■ **Your instructions**
Quote from the first line below through the line that contains "segment --region=cable", both included, and leave the pictures out.

————————

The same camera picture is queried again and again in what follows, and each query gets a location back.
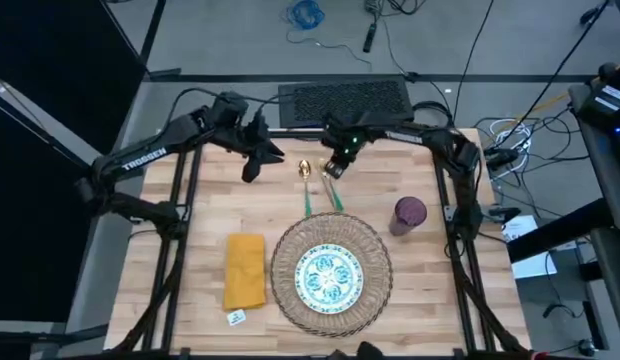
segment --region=cable
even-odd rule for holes
[[[556,97],[554,97],[554,98],[544,102],[543,104],[539,104],[539,105],[535,106],[534,109],[532,110],[532,112],[536,112],[536,111],[539,111],[541,109],[545,109],[546,107],[551,106],[551,105],[553,105],[553,104],[555,104],[555,103],[557,103],[557,102],[559,102],[559,101],[561,101],[561,100],[563,100],[563,99],[565,99],[567,97],[568,97],[568,93],[567,92],[563,93],[562,95],[556,96]],[[519,121],[519,120],[523,119],[523,115],[524,114],[519,115],[515,119],[517,119],[517,121]],[[501,131],[507,129],[508,127],[512,127],[512,125],[505,125],[503,128],[500,128],[497,132],[501,132]]]
[[[539,131],[539,130],[541,130],[541,129],[547,128],[547,126],[548,126],[549,124],[551,124],[551,123],[553,123],[553,122],[555,122],[555,121],[559,121],[560,123],[562,123],[562,124],[563,124],[563,126],[564,126],[564,127],[566,128],[566,130],[568,131],[568,145],[567,145],[564,149],[562,149],[562,150],[559,152],[559,154],[557,154],[557,155],[555,155],[555,156],[559,156],[559,155],[561,155],[561,154],[562,154],[562,153],[563,153],[563,152],[564,152],[564,151],[568,148],[568,146],[570,146],[570,141],[572,140],[572,135],[569,133],[570,128],[568,127],[568,124],[566,124],[566,123],[565,123],[565,121],[563,121],[562,119],[560,119],[560,116],[561,116],[561,115],[563,115],[563,114],[565,114],[565,113],[566,113],[567,111],[569,111],[569,110],[570,110],[570,107],[566,107],[564,110],[561,110],[558,114],[556,114],[556,115],[554,115],[554,116],[548,116],[548,117],[542,118],[541,120],[535,121],[535,123],[532,125],[532,132],[528,135],[528,138],[527,138],[527,139],[531,138],[531,137],[532,137],[532,135],[533,135],[535,132],[537,132],[537,131]],[[536,128],[536,126],[537,126],[539,123],[541,123],[541,124],[542,124],[542,125],[541,125],[541,127]]]
[[[505,136],[510,135],[512,132],[516,132],[517,134],[522,134],[525,135],[525,138],[519,142],[517,142],[515,145],[513,145],[511,147],[511,149],[517,149],[519,153],[523,153],[523,159],[521,160],[521,162],[515,166],[515,167],[511,167],[509,168],[509,170],[504,171],[503,173],[493,177],[490,181],[495,181],[497,179],[500,179],[510,173],[513,173],[521,168],[523,168],[524,166],[526,166],[528,164],[528,159],[529,159],[529,151],[530,148],[532,147],[532,131],[533,129],[529,129],[527,125],[525,124],[520,124],[519,126],[517,126],[516,128],[512,129],[512,130],[505,130],[502,131],[498,134],[495,134],[493,126],[496,124],[500,124],[503,122],[514,122],[516,121],[515,119],[499,119],[499,120],[495,120],[492,122],[492,124],[490,124],[490,133],[492,133],[492,136],[496,135],[496,141],[499,141],[500,139],[504,138]]]
[[[399,14],[414,15],[417,11],[419,11],[419,8],[422,7],[426,1],[428,0],[423,0],[421,4],[419,4],[419,0],[414,0],[414,7],[412,8],[412,10],[406,10],[404,8],[404,6],[406,5],[406,2],[408,2],[407,0],[402,0],[401,4],[399,4],[397,0],[388,0],[388,4],[390,4],[390,7],[393,10],[398,11],[398,13],[396,13],[395,15],[399,15]]]
[[[558,122],[559,122],[561,125],[563,125],[563,127],[566,129],[566,131],[562,131],[562,132],[559,132],[559,133],[560,133],[560,134],[565,134],[565,135],[568,135],[568,142],[567,142],[567,143],[563,146],[563,148],[562,148],[561,150],[559,150],[556,154],[554,154],[554,155],[552,155],[552,156],[550,156],[550,157],[548,157],[548,158],[545,158],[545,157],[543,157],[543,156],[536,155],[536,154],[530,154],[531,156],[534,156],[534,157],[540,158],[540,159],[545,160],[545,161],[553,161],[553,160],[559,160],[559,161],[575,161],[575,160],[583,160],[583,159],[587,159],[587,158],[589,158],[589,157],[590,157],[589,155],[584,155],[584,156],[573,156],[573,157],[559,157],[559,156],[560,156],[560,155],[562,155],[564,152],[566,152],[566,151],[568,150],[568,148],[570,147],[570,144],[572,143],[572,132],[570,131],[570,128],[568,127],[568,124],[566,124],[566,122],[565,122],[565,121],[563,121],[562,119],[560,119],[560,118],[558,118],[558,117],[554,117],[554,118],[552,118],[551,122],[548,122],[548,123],[546,123],[546,122],[545,122],[545,121],[546,121],[546,119],[548,119],[548,118],[544,118],[544,119],[542,120],[542,121],[543,121],[543,125],[542,125],[542,127],[541,127],[541,128],[539,128],[539,129],[534,129],[534,131],[536,131],[536,130],[541,130],[541,129],[543,129],[543,128],[548,129],[548,125],[549,125],[549,124],[551,124],[551,123],[552,123],[552,122],[554,122],[554,121],[558,121]]]
[[[499,239],[499,238],[498,238],[498,237],[496,237],[496,236],[492,236],[492,235],[484,234],[484,233],[482,233],[481,231],[479,231],[479,232],[478,232],[478,234],[479,234],[479,235],[481,235],[481,236],[483,236],[483,237],[485,237],[485,238],[488,238],[488,239],[490,239],[490,240],[498,241],[498,242],[500,242],[500,243],[504,243],[504,244],[506,244],[506,245],[508,244],[508,242],[507,242],[507,241],[505,241],[505,240],[503,240],[503,239]]]
[[[546,167],[546,166],[550,166],[550,165],[554,165],[554,164],[558,164],[558,163],[562,163],[562,162],[566,162],[566,161],[585,160],[585,159],[588,159],[589,157],[590,157],[590,156],[588,155],[588,156],[582,156],[582,157],[575,157],[575,158],[571,158],[571,159],[560,159],[560,160],[555,160],[555,161],[552,161],[552,162],[549,162],[549,163],[546,163],[546,164],[542,164],[542,165],[539,165],[539,166],[533,167],[533,168],[532,168],[532,169],[530,169],[530,170],[524,170],[524,173],[525,173],[525,174],[527,174],[527,173],[529,173],[529,172],[532,172],[532,171],[535,171],[535,170],[538,170],[538,169],[544,168],[544,167]]]
[[[292,32],[292,30],[288,30],[288,32],[286,33],[286,40],[291,43],[291,44],[303,44],[305,42],[313,42],[315,45],[320,46],[322,48],[325,49],[339,49],[339,48],[345,48],[348,50],[348,52],[350,53],[350,55],[352,55],[353,58],[355,58],[357,61],[360,61],[362,63],[365,63],[368,65],[368,72],[372,72],[372,63],[368,60],[362,59],[360,57],[358,57],[354,51],[352,51],[352,49],[346,45],[346,44],[337,44],[337,45],[326,45],[321,43],[319,40],[317,40],[316,38],[310,37],[310,38],[304,38],[301,40],[291,40],[290,39],[290,33]]]
[[[539,101],[541,100],[541,98],[543,97],[543,95],[545,95],[546,91],[548,91],[548,89],[550,88],[550,85],[552,85],[552,83],[554,82],[554,79],[557,77],[557,75],[559,75],[559,72],[561,72],[561,69],[563,69],[563,67],[565,66],[565,64],[568,62],[568,60],[570,59],[570,57],[572,57],[572,54],[577,50],[577,48],[579,47],[579,45],[581,44],[581,42],[583,41],[583,39],[586,37],[586,35],[588,35],[588,33],[590,32],[590,29],[592,29],[592,26],[597,22],[597,20],[599,19],[599,17],[601,16],[601,13],[603,12],[603,10],[606,8],[606,6],[608,5],[608,3],[610,2],[610,0],[605,0],[605,4],[601,7],[601,9],[599,9],[599,11],[597,12],[597,14],[594,16],[593,20],[591,23],[589,23],[586,27],[586,29],[583,31],[583,33],[581,34],[581,36],[579,37],[579,39],[577,40],[577,42],[574,44],[574,46],[572,46],[572,49],[570,49],[570,51],[568,52],[568,54],[565,56],[565,58],[561,61],[561,63],[559,64],[559,67],[557,68],[557,70],[554,72],[554,74],[552,75],[552,77],[550,77],[550,80],[548,80],[548,83],[546,84],[546,86],[543,88],[543,90],[541,91],[541,93],[539,93],[539,96],[537,96],[537,99],[532,103],[532,105],[530,106],[530,109],[525,113],[525,115],[523,115],[523,117],[521,118],[521,120],[519,120],[518,123],[522,123],[527,117],[528,115],[530,115],[535,107],[537,106],[537,104],[539,103]],[[503,139],[503,142],[505,142],[506,140],[508,140],[509,136],[506,136],[505,139]]]
[[[550,313],[552,313],[552,311],[554,311],[554,309],[562,309],[566,314],[568,314],[568,316],[570,316],[573,319],[578,319],[580,317],[583,316],[583,314],[585,313],[585,308],[583,309],[583,311],[581,311],[581,314],[577,315],[570,307],[566,306],[563,303],[563,300],[561,299],[561,295],[559,294],[559,290],[557,290],[557,288],[554,286],[554,282],[552,281],[552,277],[550,276],[550,271],[548,271],[548,258],[550,257],[550,253],[552,251],[548,251],[546,252],[546,258],[544,261],[544,267],[546,270],[546,277],[548,278],[548,282],[550,283],[550,286],[552,287],[552,291],[554,292],[555,296],[557,297],[557,302],[558,303],[552,303],[550,305],[548,305],[548,307],[546,308],[546,310],[543,312],[543,318],[547,318],[548,316],[550,316]]]
[[[392,52],[392,42],[390,40],[390,30],[388,29],[388,24],[386,23],[386,21],[384,19],[382,19],[381,22],[383,23],[383,27],[386,30],[386,40],[387,40],[387,44],[388,44],[388,52],[390,53],[390,59],[392,59],[392,63],[394,64],[394,66],[397,67],[397,69],[399,69],[399,72],[401,73],[401,75],[403,75],[406,78],[410,77],[411,74],[407,73],[405,71],[405,69],[401,65],[399,65],[399,62],[397,62],[397,59],[394,57],[394,52]],[[451,113],[451,111],[450,111],[450,104],[448,104],[448,99],[443,94],[443,91],[441,91],[441,89],[433,81],[428,80],[428,82],[430,83],[430,85],[432,85],[437,90],[439,95],[441,95],[441,98],[443,99],[443,102],[446,104],[446,108],[448,109],[448,112]]]
[[[488,134],[487,131],[485,131],[482,128],[480,128],[479,125],[481,125],[481,123],[483,123],[484,121],[495,121],[495,120],[503,120],[503,119],[504,119],[503,117],[487,116],[487,117],[479,119],[479,121],[477,121],[474,125],[472,125],[472,127],[477,129],[477,130],[479,130],[479,131],[481,131],[481,132],[483,132],[484,134],[486,134],[487,137],[488,137],[488,140],[490,140],[490,141],[492,141],[494,143],[495,135],[494,134]],[[529,117],[529,118],[526,119],[526,121],[540,121],[540,120],[541,120],[541,118],[538,118],[538,117],[534,117],[534,118]],[[508,128],[512,128],[512,126],[504,125],[504,126],[500,127],[496,131],[496,134],[498,134],[498,133],[500,133],[500,132],[502,132],[502,131],[504,131],[504,130],[506,130]]]
[[[474,183],[474,199],[472,202],[477,201],[477,194],[479,193],[479,181],[481,180],[481,175],[483,175],[483,166],[479,166],[479,176],[477,176],[477,180]]]
[[[181,98],[191,92],[200,92],[203,94],[207,94],[210,96],[213,96],[215,98],[218,97],[222,97],[221,94],[216,93],[214,91],[208,90],[208,89],[204,89],[202,87],[191,87],[191,88],[187,88],[185,90],[182,90],[179,95],[177,95],[177,97],[174,99],[174,101],[172,102],[172,106],[170,107],[170,112],[168,112],[168,117],[166,118],[166,121],[163,124],[163,128],[160,131],[160,134],[165,133],[166,129],[168,128],[168,125],[170,124],[170,120],[172,119],[172,115],[174,114],[174,111],[177,107],[177,104],[179,103],[179,100],[181,100]],[[273,99],[276,99],[278,96],[275,96],[273,98],[270,98],[268,100],[264,100],[264,99],[259,99],[259,98],[255,98],[252,96],[246,96],[246,95],[240,95],[237,94],[237,96],[231,96],[231,95],[223,95],[226,98],[230,98],[230,99],[243,99],[243,100],[251,100],[254,102],[260,102],[262,104],[281,104],[281,102],[279,101],[273,101]]]
[[[490,15],[490,11],[492,10],[492,5],[494,5],[494,0],[490,0],[490,5],[488,5],[488,9],[486,10],[486,14],[483,17],[483,21],[481,22],[481,27],[479,27],[479,31],[477,35],[474,37],[474,41],[472,42],[472,47],[470,48],[470,54],[468,54],[468,60],[466,61],[466,67],[463,70],[463,75],[461,75],[461,80],[459,81],[459,88],[457,89],[456,100],[454,101],[454,116],[452,117],[452,123],[454,124],[457,121],[457,109],[459,107],[459,97],[461,95],[461,87],[463,86],[463,81],[466,78],[466,74],[468,73],[468,68],[470,67],[470,60],[472,60],[472,54],[474,53],[474,48],[477,45],[477,41],[483,32],[483,27],[486,25],[486,21],[488,20],[488,16]]]
[[[459,258],[461,258],[466,253],[466,243],[464,241],[461,241],[461,244],[463,245],[463,247],[461,248],[461,251],[459,252]],[[446,244],[446,246],[443,247],[443,254],[448,259],[452,259],[451,255],[450,255],[450,245],[449,244]]]
[[[259,105],[259,107],[257,108],[257,113],[260,112],[261,110],[263,110],[263,107],[268,105],[268,104],[283,104],[283,103],[289,103],[291,100],[289,101],[284,101],[281,102],[279,101],[278,103],[274,103],[273,100],[276,100],[280,97],[286,97],[286,96],[294,96],[294,94],[277,94],[274,96],[271,96],[268,100],[264,101],[263,103],[261,103],[261,105]]]
[[[301,0],[286,8],[286,20],[300,30],[311,30],[319,26],[325,13],[314,0]]]
[[[420,101],[412,105],[413,112],[423,109],[434,110],[442,113],[446,117],[445,127],[452,127],[452,114],[450,113],[450,109],[448,107],[436,101]]]
[[[147,233],[155,233],[156,234],[157,233],[157,229],[135,231],[132,234],[130,234],[130,236],[128,236],[128,241],[130,241],[133,237],[135,237],[137,235],[147,234]]]
[[[383,11],[385,0],[363,0],[363,8],[374,17],[374,24],[377,24]]]
[[[543,118],[542,122],[543,122],[543,127],[545,127],[548,131],[553,132],[555,134],[576,134],[581,132],[581,129],[577,129],[577,130],[570,130],[570,127],[565,123],[564,120],[559,118],[560,115],[557,115],[553,118]],[[561,131],[561,130],[556,130],[550,127],[550,124],[554,121],[554,119],[556,118],[556,120],[558,120],[559,122],[563,123],[565,125],[566,128],[568,128],[567,131]]]
[[[506,194],[505,194],[505,193],[503,193],[502,191],[498,191],[498,190],[497,190],[497,193],[501,194],[501,195],[502,195],[503,197],[505,197],[505,198],[508,198],[508,199],[510,199],[510,200],[512,200],[512,201],[516,201],[516,202],[518,202],[518,203],[520,203],[520,204],[527,205],[527,206],[530,206],[530,207],[536,207],[538,210],[541,210],[541,211],[547,212],[548,214],[552,214],[552,215],[554,215],[554,216],[558,216],[558,217],[563,216],[562,214],[559,214],[559,213],[554,212],[554,211],[552,211],[552,210],[548,210],[548,209],[542,208],[542,207],[540,207],[540,206],[532,205],[532,204],[527,203],[527,202],[525,202],[525,201],[523,201],[523,200],[517,199],[517,198],[515,198],[515,197],[513,197],[513,196],[506,195]]]
[[[579,344],[576,344],[576,345],[571,345],[571,346],[568,346],[568,347],[564,347],[564,348],[562,348],[562,349],[557,349],[557,350],[552,350],[552,351],[546,351],[545,353],[546,353],[546,354],[556,354],[556,353],[559,353],[559,352],[562,352],[562,351],[566,351],[566,350],[574,349],[574,348],[576,348],[576,347],[579,347]]]
[[[532,196],[532,191],[530,191],[530,189],[528,188],[528,184],[526,184],[526,179],[525,179],[524,173],[521,173],[521,178],[520,179],[519,179],[519,174],[517,174],[516,172],[514,174],[515,174],[515,177],[517,177],[518,181],[521,182],[521,185],[523,186],[523,191],[526,193],[526,196],[530,200],[530,203],[532,203],[532,208],[534,210],[534,214],[537,215],[538,218],[541,218],[541,214],[539,214],[539,210],[537,210],[537,203],[534,201],[534,196]]]

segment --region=white cable
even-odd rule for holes
[[[508,137],[510,135],[511,132],[515,132],[515,134],[517,135],[522,135],[523,138],[521,140],[519,140],[517,143],[515,143],[513,146],[510,147],[510,149],[518,149],[519,153],[523,153],[523,160],[521,160],[521,162],[519,163],[519,165],[513,167],[512,169],[505,171],[493,178],[490,179],[490,181],[495,181],[497,179],[500,179],[514,171],[517,171],[521,168],[523,168],[524,166],[526,166],[526,164],[528,163],[528,160],[530,159],[530,155],[529,155],[529,151],[530,151],[530,147],[532,147],[532,130],[530,128],[528,128],[528,126],[526,126],[525,124],[519,124],[519,126],[517,126],[515,129],[508,129],[508,130],[504,130],[501,131],[498,134],[495,134],[495,130],[493,128],[493,126],[497,125],[497,124],[501,124],[504,122],[517,122],[516,119],[501,119],[501,120],[495,120],[492,122],[492,124],[490,124],[490,133],[492,135],[496,135],[495,137],[495,143],[500,144],[503,139],[505,139],[506,137]]]

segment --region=butcher block tabletop
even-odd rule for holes
[[[476,130],[463,131],[478,142]],[[331,150],[316,141],[275,139],[285,162],[266,165],[251,184],[241,181],[245,159],[222,148],[206,145],[199,170],[194,209],[171,352],[183,347],[198,355],[327,355],[335,349],[356,353],[361,341],[379,347],[386,355],[451,355],[465,348],[450,259],[444,254],[446,232],[430,150],[395,141],[367,145],[342,178],[335,182],[345,212],[370,224],[388,248],[394,271],[394,288],[379,318],[360,333],[330,339],[304,333],[279,310],[270,284],[270,259],[275,245],[291,225],[304,216],[304,184],[299,161],[314,166]],[[189,174],[189,161],[184,184]],[[148,166],[141,198],[168,200],[177,156]],[[479,183],[479,202],[495,202],[487,170]],[[332,211],[317,171],[309,179],[314,213]],[[185,202],[185,185],[181,203]],[[453,200],[452,186],[448,193]],[[395,203],[414,196],[427,206],[426,221],[402,237],[388,231]],[[152,229],[150,224],[133,231]],[[501,236],[498,225],[484,224],[482,232]],[[231,233],[265,237],[266,304],[246,310],[247,319],[230,326],[222,310],[226,239]],[[530,346],[510,260],[504,244],[479,236],[476,241],[487,302],[497,317],[525,347]],[[160,239],[142,233],[130,240],[119,283],[105,348],[118,344],[148,305],[157,264]],[[154,337],[159,347],[165,303]],[[478,348],[483,348],[478,315],[471,305]]]

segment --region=wicker charger
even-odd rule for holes
[[[346,248],[363,269],[359,299],[338,314],[310,309],[295,288],[295,268],[301,256],[321,244]],[[290,322],[313,335],[345,337],[374,322],[388,304],[392,263],[388,249],[370,225],[343,213],[324,213],[297,222],[283,234],[272,255],[270,280],[277,304]]]

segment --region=gray floor
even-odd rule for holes
[[[326,19],[309,34],[325,44],[347,44],[358,55],[372,63],[373,73],[393,73],[387,51],[385,30],[380,29],[369,55],[361,53],[370,17],[362,10],[362,0],[318,1]],[[430,0],[412,17],[387,18],[392,48],[397,60],[406,69],[422,73],[458,74],[463,71],[473,37],[478,30],[488,0]],[[294,45],[286,42],[289,28],[280,19],[282,9],[290,1],[268,0],[168,0],[159,32],[148,62],[150,70],[181,67],[185,74],[340,74],[365,73],[367,65],[358,62],[345,49],[324,49],[312,43]],[[483,35],[479,40],[471,74],[551,74],[581,34],[579,16],[598,3],[597,0],[496,0]],[[140,50],[156,0],[134,0],[113,4],[111,9],[133,46]],[[566,65],[563,74],[593,74],[607,61],[620,62],[620,16],[608,9],[579,50]],[[176,94],[189,86],[210,90],[234,90],[262,98],[276,93],[277,83],[251,84],[143,84],[122,144],[152,134],[161,126]],[[440,83],[453,104],[458,84]],[[570,84],[555,84],[546,98],[564,92]],[[543,84],[467,83],[459,102],[457,124],[471,127],[483,117],[511,117],[524,113]],[[427,83],[408,85],[413,101],[440,100],[440,95]],[[177,113],[191,110],[212,99],[198,94],[184,97]],[[545,109],[538,116],[551,115],[563,109],[566,102]],[[278,110],[265,108],[268,123],[279,125]],[[575,129],[571,116],[564,116]],[[423,112],[420,122],[437,123],[442,119]],[[547,156],[559,150],[565,136],[540,131],[533,138],[532,151]],[[565,156],[585,154],[580,135],[572,138]],[[532,160],[532,166],[543,163]],[[600,196],[590,163],[570,162],[548,166],[526,176],[526,182],[538,206],[564,214]],[[139,192],[139,183],[125,184],[131,193]],[[507,185],[505,194],[528,201],[526,195]],[[505,199],[505,205],[531,208]],[[548,213],[544,217],[552,218]],[[101,220],[81,277],[69,329],[78,329],[107,322],[118,277],[121,271],[124,242],[129,225],[114,217]],[[583,257],[591,258],[591,249],[582,249]],[[590,293],[604,319],[610,351],[597,354],[598,359],[620,359],[620,335],[611,305],[602,282],[588,287],[569,280],[568,271],[554,276],[565,303],[578,313],[579,300]],[[535,349],[553,350],[574,344],[588,337],[585,319],[570,319],[560,312],[543,319],[541,313],[553,300],[547,279],[520,282],[520,295],[526,321]],[[64,349],[63,353],[97,351],[102,341]],[[575,355],[573,350],[562,353]]]

————————

■ **Output for this exercise**
The same camera picture is queried again and again in what follows, and each query gets a location back.
segment --region=cable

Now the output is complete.